Although the new ISA legislation seems like a great move for millennials, critics have already pointed out one major flaw: a generation that is largely unable to save, cannot do much with a boost to savings.
"Lifetime ISA of government giving under 40s £1 for every £4 they save is great for the well-off young," said Noble Francis, the economics director of the Construction Products Association. "The poorer ones can't save."
With unemployment rate among UK people between 18 and 24 at 12.1% and an increasing number of young people on zero-hour contracts, a large proportion of millennials will have a hard time saving in the first place.
Osborne has also been slammed for his claim that young people have no pension because "they find pensions too complicated". Many young people took to social media to vent their anger, saying that their lack of pensions saving is due to the fact they have no money left at the end of the month.
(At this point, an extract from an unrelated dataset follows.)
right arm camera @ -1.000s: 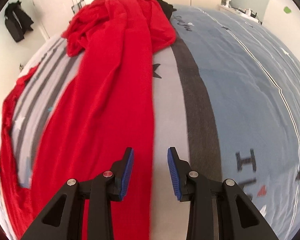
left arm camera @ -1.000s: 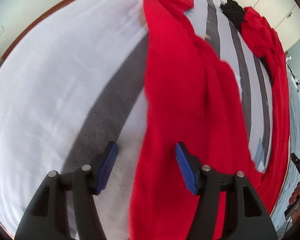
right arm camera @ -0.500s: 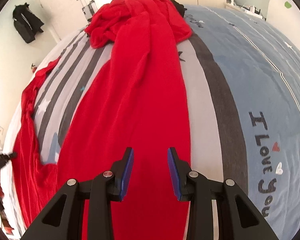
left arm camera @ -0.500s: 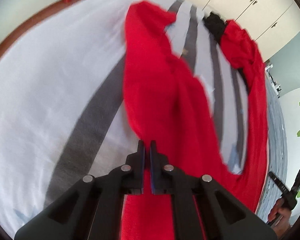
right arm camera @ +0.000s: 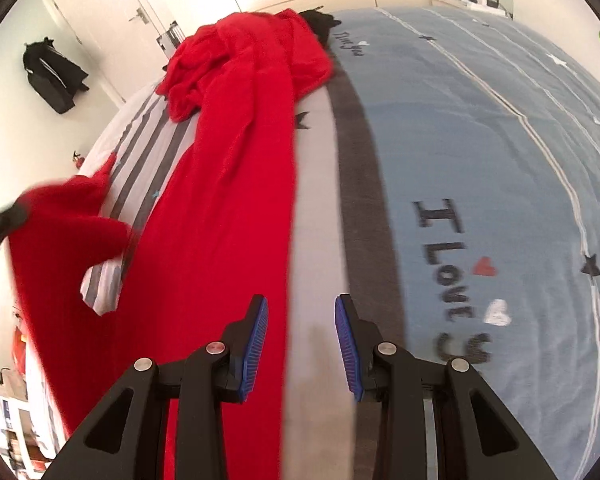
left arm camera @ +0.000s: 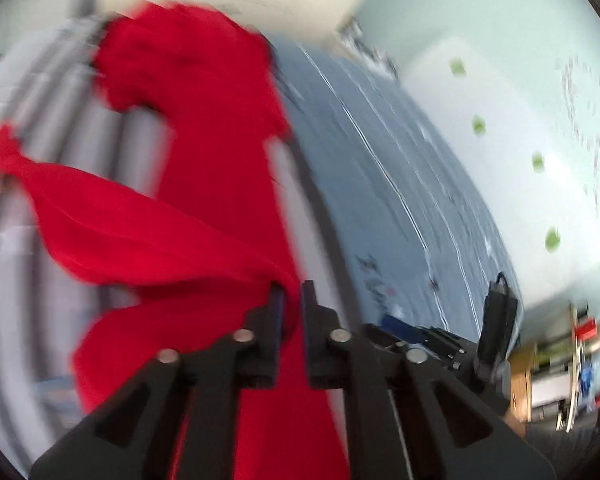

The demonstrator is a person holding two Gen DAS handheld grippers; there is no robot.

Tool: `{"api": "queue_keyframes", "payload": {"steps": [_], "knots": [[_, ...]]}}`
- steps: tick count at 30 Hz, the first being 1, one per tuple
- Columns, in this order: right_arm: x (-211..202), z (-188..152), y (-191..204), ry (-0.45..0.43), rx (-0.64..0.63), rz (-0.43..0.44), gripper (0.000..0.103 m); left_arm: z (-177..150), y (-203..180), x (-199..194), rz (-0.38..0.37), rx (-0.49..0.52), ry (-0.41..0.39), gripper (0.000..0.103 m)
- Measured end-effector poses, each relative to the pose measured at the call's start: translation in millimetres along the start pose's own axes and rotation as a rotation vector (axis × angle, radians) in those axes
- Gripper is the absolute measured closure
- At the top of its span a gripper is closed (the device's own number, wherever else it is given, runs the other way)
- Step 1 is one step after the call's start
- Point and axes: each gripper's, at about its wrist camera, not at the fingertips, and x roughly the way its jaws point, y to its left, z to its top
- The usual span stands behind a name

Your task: Fold clothes

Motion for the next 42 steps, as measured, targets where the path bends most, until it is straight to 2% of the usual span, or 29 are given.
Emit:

Osborne did, however, offer a tax break for those involved in the sharing economy. The Chancellor gave those involved in the gig economy two £1,000 tax-free allowances, one for property and one for trading.
The Tory's aid to micro-entrepreneurs can be seen as a boost for young people, considering research shows that 50% of people making money from the gig economy fall in the age group of 25-34 years.
Jeremy Corbyn, the leader of the Labour party, condemned Osborne's Budget and its implications for young people.
"Let us harness the optimism, the enthusiasm, the hope, the energy of young people, not burden them with debts and unaffordable housing, low-wage jobs and zero-hour contracts," Corbyn said.
"But instead act in an intergenerational way to give young people the opportunities and chances they want to build a better, more free, more equal, more content Britain than this chancellor of the exchequer has proved he is utterly incapable of doing with his budget today."
Osborne's previous budgets have included hikes in student fees and the abolishment of student grants. The chancellor has also raised the qualifying age for the shared accommodation rate to 35, from 25 before, causing many people to accuse him of delivering tough blows to young people.